Here is the problem, all of the "movement" work is done by the machine.  It is completely stabilized, with the movement path fixed.  This removes all of the stability work, which is the most critical part for older adults!  The legs are completely relaxed, the core does not really need to be engaged.  Really, only the few muscles that are necessary to move the device along the fixed path are engaged.  However, because the movement path is fixed, with little chance of deviation or error, it is safer to load heavy.  That is why it is often used with older adults.  Again, this is backwards.  It is sacrificing movement for loading.  

Take a look at the exercise below.  This is a very "movement" focused exercise.  It is a movement based version of the exercise above.  Every muscle in the body is engaged from the muscles in your fingers to your toes.  The core is locked down, the neck and traps are stabilizing the upper spine and shoulder blades.  The lumbar stabilizers, glutes and hip flexors are stabilizing the trunk and hips.  The legs are working to provide a strong base.  


But, many trainers will object,"That exercise is not safe for older adults!"  Wrong.  It is not safe if the loading is too heavy.  They may have to start unloaded!  That is OK.  Strength training is loaded movement.  We don't sacrifice movement for loading, especially in older adults.  Instead of prescribing exercises that help to restore functional movement, they often prescribe exercises like in the top picture (seated machine press).  They emphasize loading over movement by having the older client do 5-6 exercise machines.  

Instead, how about having an older client practice getting up off the floor instead (i.e., Turkish get ups, even without a load)?  Maybe lift something off the floor and even press it overhead.  It does not have to be heavy, yet.  Instead of a machine bench press, how about a push up?  Even if it is a knee pushup the core will still be engaged.  What about a bodyweight squat instead of a machine leg press?

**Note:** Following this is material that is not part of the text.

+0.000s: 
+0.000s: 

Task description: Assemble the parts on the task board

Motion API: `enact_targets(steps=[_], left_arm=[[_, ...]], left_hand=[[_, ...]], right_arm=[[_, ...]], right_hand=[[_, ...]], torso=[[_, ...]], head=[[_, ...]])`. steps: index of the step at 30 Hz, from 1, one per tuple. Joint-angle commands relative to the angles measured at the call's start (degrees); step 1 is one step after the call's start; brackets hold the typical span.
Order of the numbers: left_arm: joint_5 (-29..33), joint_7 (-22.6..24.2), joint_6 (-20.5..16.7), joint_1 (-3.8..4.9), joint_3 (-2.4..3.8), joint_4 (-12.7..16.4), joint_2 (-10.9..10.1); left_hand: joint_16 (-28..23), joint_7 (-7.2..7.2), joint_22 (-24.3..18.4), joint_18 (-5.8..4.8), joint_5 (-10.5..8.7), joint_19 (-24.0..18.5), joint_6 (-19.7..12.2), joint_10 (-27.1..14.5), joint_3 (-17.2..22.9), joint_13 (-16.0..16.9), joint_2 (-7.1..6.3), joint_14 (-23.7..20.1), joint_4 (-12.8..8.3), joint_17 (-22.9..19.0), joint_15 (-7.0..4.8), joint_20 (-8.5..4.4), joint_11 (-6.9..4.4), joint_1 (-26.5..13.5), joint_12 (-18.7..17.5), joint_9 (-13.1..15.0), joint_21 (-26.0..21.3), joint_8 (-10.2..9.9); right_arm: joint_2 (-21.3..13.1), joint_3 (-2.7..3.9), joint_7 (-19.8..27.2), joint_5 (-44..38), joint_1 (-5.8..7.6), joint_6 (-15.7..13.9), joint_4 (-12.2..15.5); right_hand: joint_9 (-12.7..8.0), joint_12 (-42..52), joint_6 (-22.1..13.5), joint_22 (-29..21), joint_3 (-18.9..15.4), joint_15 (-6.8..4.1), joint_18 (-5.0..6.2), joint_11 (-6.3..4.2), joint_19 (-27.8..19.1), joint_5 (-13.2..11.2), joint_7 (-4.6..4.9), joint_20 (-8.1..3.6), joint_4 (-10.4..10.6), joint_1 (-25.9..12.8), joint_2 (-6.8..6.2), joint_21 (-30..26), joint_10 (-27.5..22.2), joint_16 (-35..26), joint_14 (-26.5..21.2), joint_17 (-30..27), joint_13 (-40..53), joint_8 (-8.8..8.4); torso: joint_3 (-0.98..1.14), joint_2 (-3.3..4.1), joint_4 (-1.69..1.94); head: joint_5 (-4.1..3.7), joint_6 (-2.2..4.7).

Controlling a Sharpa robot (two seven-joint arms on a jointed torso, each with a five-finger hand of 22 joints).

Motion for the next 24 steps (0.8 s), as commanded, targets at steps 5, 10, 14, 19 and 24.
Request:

Even if it is not a full squat initially, or they have to deload a bit by holding on to something (i.e. TRX), it is a more of a functional movement than the leg press and is plenty safe if loading is appropriate.  

There are lots of simple programs that fit this template:


How about a version of the "Program Minimum"

Monday - Swings
Tuesday - Getups
Wednesday - Pushups
Thursday - Swings
Friday - Getups
Saturday or Sunday - Pushups

Or maybe something like:

Monday/Thursday: Pushups, body rows
Tuesday/Friday: Goblet squats, Bulgarian goat belly swings

Or perhaps for a middle aged client:

Warm up: Turkish Getups, then: Pull-ups, dips, goblet squats, kettlebell swings

For an older adult, a program of nothing but Turkish Getups (starting unloaded and progressing to loaded as able) could be a life changer.  In fact, for a middle aged adult, try working up to a 1/2 bodyweight Turkish Getup!  If that is all you did, and you reached that goal, you would be a strong and capable human being!

Some parting thoughts.  Doing some work on the ground is good.  Any exercise that requires you to get off of the floor is going to be of benefit.  Carry some stuff for distance.  Training to pick things up off the floor is important. You are going to have to do that every day in real life anyway.  Press things overhead.  Most exercises should be done while supporting your own weight, and not sitting or lying down.  Keep it simple! Focus on improving movement quality first, and loading second.  Never sacrifice movement quality for loading.